▶ Work required:
Collect each line of the entries that holds the string "pixels".

▶ Data supplied:
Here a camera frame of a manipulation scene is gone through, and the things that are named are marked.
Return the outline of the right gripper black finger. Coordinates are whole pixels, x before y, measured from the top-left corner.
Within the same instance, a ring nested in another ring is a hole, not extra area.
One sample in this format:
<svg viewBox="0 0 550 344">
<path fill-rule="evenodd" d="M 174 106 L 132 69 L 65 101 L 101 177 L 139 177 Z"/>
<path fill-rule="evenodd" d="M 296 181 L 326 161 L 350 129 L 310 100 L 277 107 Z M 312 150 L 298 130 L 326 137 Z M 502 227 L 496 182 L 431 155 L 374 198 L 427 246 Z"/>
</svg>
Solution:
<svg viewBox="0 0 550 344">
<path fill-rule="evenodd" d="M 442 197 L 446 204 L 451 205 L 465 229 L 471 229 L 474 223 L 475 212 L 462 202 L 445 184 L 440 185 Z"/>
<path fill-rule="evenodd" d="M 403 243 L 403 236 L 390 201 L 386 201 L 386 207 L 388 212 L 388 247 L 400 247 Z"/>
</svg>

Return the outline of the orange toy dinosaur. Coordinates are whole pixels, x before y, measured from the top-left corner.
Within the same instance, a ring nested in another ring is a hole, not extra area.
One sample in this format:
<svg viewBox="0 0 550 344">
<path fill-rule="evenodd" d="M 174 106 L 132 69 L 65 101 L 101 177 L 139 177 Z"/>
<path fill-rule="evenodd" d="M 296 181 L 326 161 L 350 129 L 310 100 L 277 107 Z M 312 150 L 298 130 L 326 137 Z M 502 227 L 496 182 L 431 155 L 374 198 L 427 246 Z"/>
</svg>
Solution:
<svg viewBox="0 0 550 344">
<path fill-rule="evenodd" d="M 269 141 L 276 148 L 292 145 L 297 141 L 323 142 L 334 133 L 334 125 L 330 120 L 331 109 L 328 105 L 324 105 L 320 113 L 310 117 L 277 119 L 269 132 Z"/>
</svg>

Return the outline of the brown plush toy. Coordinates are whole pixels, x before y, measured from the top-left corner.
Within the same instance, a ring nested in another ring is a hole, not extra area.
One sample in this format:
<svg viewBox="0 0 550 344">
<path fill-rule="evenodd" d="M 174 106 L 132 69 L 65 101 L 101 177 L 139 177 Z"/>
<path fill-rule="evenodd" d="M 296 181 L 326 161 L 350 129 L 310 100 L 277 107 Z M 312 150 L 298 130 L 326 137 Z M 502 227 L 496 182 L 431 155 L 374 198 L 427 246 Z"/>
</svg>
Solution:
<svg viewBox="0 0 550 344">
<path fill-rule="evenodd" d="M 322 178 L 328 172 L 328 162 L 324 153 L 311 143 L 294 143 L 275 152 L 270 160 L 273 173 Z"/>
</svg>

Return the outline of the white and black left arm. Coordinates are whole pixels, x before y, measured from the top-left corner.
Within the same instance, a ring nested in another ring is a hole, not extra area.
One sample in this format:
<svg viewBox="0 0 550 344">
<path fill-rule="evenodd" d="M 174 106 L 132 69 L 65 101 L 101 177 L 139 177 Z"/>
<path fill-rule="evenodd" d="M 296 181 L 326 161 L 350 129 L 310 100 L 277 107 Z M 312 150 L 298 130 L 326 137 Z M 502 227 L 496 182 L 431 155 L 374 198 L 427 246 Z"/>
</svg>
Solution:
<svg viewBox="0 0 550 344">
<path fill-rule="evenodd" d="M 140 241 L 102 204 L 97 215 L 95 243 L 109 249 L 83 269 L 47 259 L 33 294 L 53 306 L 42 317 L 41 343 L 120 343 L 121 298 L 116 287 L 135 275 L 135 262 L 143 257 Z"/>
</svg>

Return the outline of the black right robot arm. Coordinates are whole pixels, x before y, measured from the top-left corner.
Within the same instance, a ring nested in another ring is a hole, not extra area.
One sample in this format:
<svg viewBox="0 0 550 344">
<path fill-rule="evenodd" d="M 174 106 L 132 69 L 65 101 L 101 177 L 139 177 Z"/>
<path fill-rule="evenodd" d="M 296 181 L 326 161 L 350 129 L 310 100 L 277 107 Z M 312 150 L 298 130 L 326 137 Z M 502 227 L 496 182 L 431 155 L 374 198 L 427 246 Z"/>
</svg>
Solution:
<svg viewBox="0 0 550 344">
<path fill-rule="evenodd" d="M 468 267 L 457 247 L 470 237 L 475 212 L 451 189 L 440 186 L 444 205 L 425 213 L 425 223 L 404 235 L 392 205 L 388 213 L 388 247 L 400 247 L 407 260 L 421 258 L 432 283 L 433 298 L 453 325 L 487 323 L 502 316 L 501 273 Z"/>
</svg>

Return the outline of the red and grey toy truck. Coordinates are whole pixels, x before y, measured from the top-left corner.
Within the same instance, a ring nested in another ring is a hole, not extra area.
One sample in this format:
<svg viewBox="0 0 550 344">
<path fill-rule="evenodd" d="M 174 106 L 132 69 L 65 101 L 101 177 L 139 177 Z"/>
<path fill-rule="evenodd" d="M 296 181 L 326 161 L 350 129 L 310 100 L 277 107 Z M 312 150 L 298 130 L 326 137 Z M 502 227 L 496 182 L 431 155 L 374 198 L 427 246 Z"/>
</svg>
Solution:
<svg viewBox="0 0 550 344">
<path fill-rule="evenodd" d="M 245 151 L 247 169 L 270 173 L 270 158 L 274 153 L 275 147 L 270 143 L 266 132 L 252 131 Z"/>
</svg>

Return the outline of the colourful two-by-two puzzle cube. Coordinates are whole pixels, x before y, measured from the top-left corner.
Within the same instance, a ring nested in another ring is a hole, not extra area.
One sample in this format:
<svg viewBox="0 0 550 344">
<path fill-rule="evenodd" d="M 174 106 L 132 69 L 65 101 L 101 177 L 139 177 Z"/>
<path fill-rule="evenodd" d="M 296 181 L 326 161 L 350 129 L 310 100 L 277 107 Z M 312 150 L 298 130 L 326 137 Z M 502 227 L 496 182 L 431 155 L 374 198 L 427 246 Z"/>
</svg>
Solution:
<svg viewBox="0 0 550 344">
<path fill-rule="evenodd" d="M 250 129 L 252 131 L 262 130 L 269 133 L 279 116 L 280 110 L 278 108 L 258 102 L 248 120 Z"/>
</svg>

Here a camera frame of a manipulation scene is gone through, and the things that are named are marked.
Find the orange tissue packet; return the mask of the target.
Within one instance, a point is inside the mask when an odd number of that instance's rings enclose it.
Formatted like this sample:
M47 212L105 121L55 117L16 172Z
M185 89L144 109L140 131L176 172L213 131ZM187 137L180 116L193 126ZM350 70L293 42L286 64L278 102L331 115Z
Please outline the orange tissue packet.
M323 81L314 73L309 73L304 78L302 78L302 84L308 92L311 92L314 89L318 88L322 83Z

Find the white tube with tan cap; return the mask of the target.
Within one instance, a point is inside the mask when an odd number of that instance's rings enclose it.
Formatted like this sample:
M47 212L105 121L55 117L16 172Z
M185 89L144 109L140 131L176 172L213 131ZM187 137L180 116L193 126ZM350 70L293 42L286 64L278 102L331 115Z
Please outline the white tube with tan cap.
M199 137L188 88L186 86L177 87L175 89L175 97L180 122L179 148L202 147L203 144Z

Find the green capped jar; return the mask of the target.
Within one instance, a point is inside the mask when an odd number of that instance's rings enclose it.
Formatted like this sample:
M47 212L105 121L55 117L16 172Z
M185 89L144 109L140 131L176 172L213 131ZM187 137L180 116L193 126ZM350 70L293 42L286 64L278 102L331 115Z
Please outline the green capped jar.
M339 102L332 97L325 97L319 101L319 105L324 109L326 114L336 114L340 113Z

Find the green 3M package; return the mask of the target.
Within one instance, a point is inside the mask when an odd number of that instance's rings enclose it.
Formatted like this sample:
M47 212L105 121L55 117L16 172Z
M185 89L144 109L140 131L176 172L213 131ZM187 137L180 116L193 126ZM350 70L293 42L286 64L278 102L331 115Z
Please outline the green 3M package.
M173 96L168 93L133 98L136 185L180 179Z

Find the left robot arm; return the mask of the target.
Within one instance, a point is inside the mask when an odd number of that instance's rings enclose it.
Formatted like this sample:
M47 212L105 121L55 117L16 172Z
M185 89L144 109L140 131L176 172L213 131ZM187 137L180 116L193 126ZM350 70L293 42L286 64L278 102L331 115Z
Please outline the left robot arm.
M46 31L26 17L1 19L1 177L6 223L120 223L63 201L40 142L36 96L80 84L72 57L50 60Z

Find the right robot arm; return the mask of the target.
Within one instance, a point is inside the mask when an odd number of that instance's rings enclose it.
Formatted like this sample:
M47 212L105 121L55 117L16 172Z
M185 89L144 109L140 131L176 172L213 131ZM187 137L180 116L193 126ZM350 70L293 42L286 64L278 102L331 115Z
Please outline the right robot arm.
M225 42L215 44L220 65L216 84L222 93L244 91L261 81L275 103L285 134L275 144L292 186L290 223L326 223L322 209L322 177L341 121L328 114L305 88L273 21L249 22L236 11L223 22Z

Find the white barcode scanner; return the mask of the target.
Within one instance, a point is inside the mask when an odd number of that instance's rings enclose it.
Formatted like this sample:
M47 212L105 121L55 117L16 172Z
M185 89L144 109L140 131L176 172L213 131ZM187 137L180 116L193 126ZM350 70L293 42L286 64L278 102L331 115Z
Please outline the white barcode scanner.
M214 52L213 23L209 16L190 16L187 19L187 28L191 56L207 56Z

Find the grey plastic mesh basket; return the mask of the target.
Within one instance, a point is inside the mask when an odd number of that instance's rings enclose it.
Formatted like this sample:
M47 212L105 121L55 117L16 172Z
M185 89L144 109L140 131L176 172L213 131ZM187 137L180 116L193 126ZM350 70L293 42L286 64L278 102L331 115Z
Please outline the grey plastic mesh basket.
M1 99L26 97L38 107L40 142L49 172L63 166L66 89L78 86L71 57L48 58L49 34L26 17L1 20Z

▶ Your response:
Return the outline of the right gripper black finger. Coordinates are whole pixels, x before y, measured from the top-left corner.
Return the outline of the orange toy dinosaur. Coordinates are whole pixels, x before y, measured from the top-left corner.
Return the outline of the brown plush toy. Coordinates are whole pixels, x before y, measured from the top-left corner.
Return the outline of the white and black left arm. Coordinates are whole pixels, x before y, measured from the top-left corner.
Return the outline of the black right robot arm. Coordinates are whole pixels, x before y, measured from the top-left corner.
Return the outline of the red and grey toy truck. Coordinates are whole pixels, x before y, measured from the top-left corner.
Return the outline of the colourful two-by-two puzzle cube. Coordinates are whole pixels, x before y, measured from the top-left corner.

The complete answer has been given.